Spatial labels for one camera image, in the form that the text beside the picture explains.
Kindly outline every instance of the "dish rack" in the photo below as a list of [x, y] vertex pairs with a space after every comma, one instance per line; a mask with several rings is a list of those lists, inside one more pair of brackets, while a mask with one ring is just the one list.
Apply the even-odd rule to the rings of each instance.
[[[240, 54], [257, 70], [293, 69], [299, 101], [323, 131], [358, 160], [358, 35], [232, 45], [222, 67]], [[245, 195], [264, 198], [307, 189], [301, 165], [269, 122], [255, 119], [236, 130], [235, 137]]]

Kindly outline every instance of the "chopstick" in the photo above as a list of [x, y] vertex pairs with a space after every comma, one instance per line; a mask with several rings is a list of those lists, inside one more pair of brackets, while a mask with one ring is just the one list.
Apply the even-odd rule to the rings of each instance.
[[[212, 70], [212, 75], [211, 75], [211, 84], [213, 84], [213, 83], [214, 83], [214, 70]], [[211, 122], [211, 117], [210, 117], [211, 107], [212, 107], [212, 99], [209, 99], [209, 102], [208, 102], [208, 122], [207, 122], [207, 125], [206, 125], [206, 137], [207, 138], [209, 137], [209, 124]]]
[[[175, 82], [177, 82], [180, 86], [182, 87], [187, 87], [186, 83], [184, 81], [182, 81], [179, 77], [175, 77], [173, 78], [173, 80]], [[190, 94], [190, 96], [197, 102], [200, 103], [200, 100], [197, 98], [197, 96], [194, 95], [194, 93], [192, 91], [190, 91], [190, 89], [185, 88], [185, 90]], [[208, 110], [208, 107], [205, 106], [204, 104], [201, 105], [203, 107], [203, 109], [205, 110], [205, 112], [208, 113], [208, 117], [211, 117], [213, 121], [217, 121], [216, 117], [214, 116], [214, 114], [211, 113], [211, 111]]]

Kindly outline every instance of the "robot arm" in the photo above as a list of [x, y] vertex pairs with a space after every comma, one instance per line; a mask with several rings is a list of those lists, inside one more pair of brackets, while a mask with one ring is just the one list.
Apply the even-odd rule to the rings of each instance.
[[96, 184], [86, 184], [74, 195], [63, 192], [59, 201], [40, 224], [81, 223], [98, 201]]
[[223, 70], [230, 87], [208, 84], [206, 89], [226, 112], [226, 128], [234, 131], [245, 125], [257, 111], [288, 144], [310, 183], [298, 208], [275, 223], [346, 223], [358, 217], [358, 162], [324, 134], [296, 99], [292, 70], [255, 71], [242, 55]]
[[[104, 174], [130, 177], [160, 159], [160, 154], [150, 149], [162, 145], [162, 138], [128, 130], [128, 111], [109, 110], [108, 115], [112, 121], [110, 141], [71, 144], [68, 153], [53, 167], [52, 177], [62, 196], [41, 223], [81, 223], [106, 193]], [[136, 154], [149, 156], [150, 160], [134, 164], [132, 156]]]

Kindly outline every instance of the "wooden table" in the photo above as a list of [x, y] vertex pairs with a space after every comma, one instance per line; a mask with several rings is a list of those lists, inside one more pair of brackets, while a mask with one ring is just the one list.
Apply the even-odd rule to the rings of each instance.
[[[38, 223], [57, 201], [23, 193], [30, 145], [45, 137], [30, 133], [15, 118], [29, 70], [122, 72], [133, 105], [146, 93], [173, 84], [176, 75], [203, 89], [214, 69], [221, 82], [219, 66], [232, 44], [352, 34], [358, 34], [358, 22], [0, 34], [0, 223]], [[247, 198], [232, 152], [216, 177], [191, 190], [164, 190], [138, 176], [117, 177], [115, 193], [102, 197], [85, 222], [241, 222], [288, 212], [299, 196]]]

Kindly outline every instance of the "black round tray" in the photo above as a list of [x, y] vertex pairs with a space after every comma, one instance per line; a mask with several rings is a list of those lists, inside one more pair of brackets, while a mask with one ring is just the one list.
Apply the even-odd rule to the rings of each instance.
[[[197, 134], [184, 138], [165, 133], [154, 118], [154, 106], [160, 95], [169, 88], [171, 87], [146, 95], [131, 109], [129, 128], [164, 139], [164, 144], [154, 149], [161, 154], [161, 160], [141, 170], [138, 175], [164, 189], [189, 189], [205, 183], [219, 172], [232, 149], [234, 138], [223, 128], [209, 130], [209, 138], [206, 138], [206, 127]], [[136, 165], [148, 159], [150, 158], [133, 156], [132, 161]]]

--------------------

Nothing should be missing: every line above must be reproduced exactly.

● **Reply**:
Spatial labels for one camera image, in the form that the text beside the picture explains.
Kindly outline every instance of the "dish rack" in the photo below as a list of [x, y] vertex pairs with a space after every comma, one instance per line; a mask with several rings is a list of those lists, inside one more pair of brackets, while a mask with one ring is just the one list.
Apply the even-odd rule to the rings of each instance.
[[[240, 54], [257, 70], [293, 69], [299, 101], [323, 131], [358, 160], [358, 35], [232, 45], [222, 67]], [[245, 195], [264, 198], [307, 189], [301, 165], [269, 122], [255, 119], [236, 130], [235, 137]]]

Kindly outline every instance of the "chopstick" in the photo above as a list of [x, y] vertex pairs with a space after every comma, one instance per line; a mask with several rings is a list of those lists, inside one more pair of brackets, while a mask with one ring is just the one list.
Apply the even-odd rule to the rings of each instance.
[[[212, 70], [212, 75], [211, 75], [211, 84], [213, 84], [213, 83], [214, 83], [214, 70]], [[211, 122], [211, 117], [210, 117], [211, 107], [212, 107], [212, 99], [209, 99], [209, 102], [208, 102], [208, 122], [207, 122], [207, 125], [206, 125], [206, 137], [207, 138], [209, 137], [209, 124]]]
[[[175, 82], [177, 82], [180, 86], [182, 87], [187, 87], [186, 83], [184, 81], [182, 81], [179, 77], [175, 77], [173, 78], [173, 80]], [[190, 94], [190, 96], [197, 102], [200, 103], [200, 100], [197, 98], [197, 96], [194, 95], [194, 93], [192, 91], [190, 91], [190, 89], [185, 88], [185, 90]], [[208, 110], [208, 107], [205, 106], [204, 104], [201, 105], [203, 107], [203, 109], [205, 110], [205, 112], [208, 113], [208, 117], [211, 117], [213, 121], [217, 121], [216, 117], [214, 116], [214, 114], [211, 113], [211, 111]]]

Kindly outline every instance of the "robot arm" in the photo above as a list of [x, y] vertex pairs with a space after every comma, one instance per line; a mask with several rings is a list of those lists, inside one more pair of brackets, while a mask with one ring is just the one list.
Apply the even-odd rule to the rings of each instance.
[[96, 184], [86, 184], [74, 195], [63, 192], [59, 201], [40, 224], [81, 223], [98, 201]]
[[223, 70], [230, 87], [208, 84], [206, 89], [226, 112], [226, 128], [234, 131], [245, 125], [257, 111], [288, 144], [310, 183], [298, 208], [275, 223], [346, 223], [358, 217], [358, 162], [324, 134], [296, 99], [292, 70], [255, 71], [242, 55]]
[[[104, 174], [130, 177], [160, 159], [160, 154], [150, 149], [162, 145], [162, 138], [128, 130], [128, 111], [109, 110], [108, 115], [112, 121], [110, 141], [71, 144], [68, 153], [53, 167], [52, 177], [62, 196], [41, 223], [81, 223], [106, 193]], [[136, 154], [149, 156], [150, 160], [134, 164], [132, 156]]]

Kindly outline every instance of the "wooden table" in the photo above as a list of [x, y] vertex pairs with a space after every comma, one instance per line; a mask with several rings is a list of those lists, inside one more pair of brackets, while a mask with one ring is just the one list.
Apply the even-odd rule to the rings of each instance.
[[[38, 223], [57, 201], [23, 193], [30, 145], [45, 137], [30, 133], [15, 118], [29, 70], [122, 72], [133, 105], [146, 93], [173, 84], [176, 75], [203, 89], [214, 69], [221, 82], [219, 66], [232, 44], [352, 34], [358, 34], [358, 22], [0, 34], [0, 223]], [[247, 198], [232, 152], [216, 177], [191, 190], [164, 190], [138, 176], [117, 177], [115, 193], [102, 197], [85, 222], [241, 222], [288, 212], [299, 196]]]

Kindly outline every instance of the "black round tray" in the photo above as a list of [x, y] vertex pairs with a space after every comma, one instance per line; a mask with several rings is a list of those lists, inside one more pair of brackets, while a mask with one ring is just the one list.
Apply the even-odd rule to the rings of each instance.
[[[197, 134], [184, 138], [165, 133], [154, 118], [154, 106], [160, 95], [169, 88], [171, 87], [146, 95], [131, 109], [129, 128], [164, 139], [164, 144], [154, 149], [161, 154], [161, 160], [141, 170], [138, 175], [164, 189], [189, 189], [205, 183], [219, 172], [232, 149], [234, 138], [223, 128], [209, 130], [209, 138], [206, 138], [206, 127]], [[136, 165], [148, 159], [150, 158], [133, 156], [132, 161]]]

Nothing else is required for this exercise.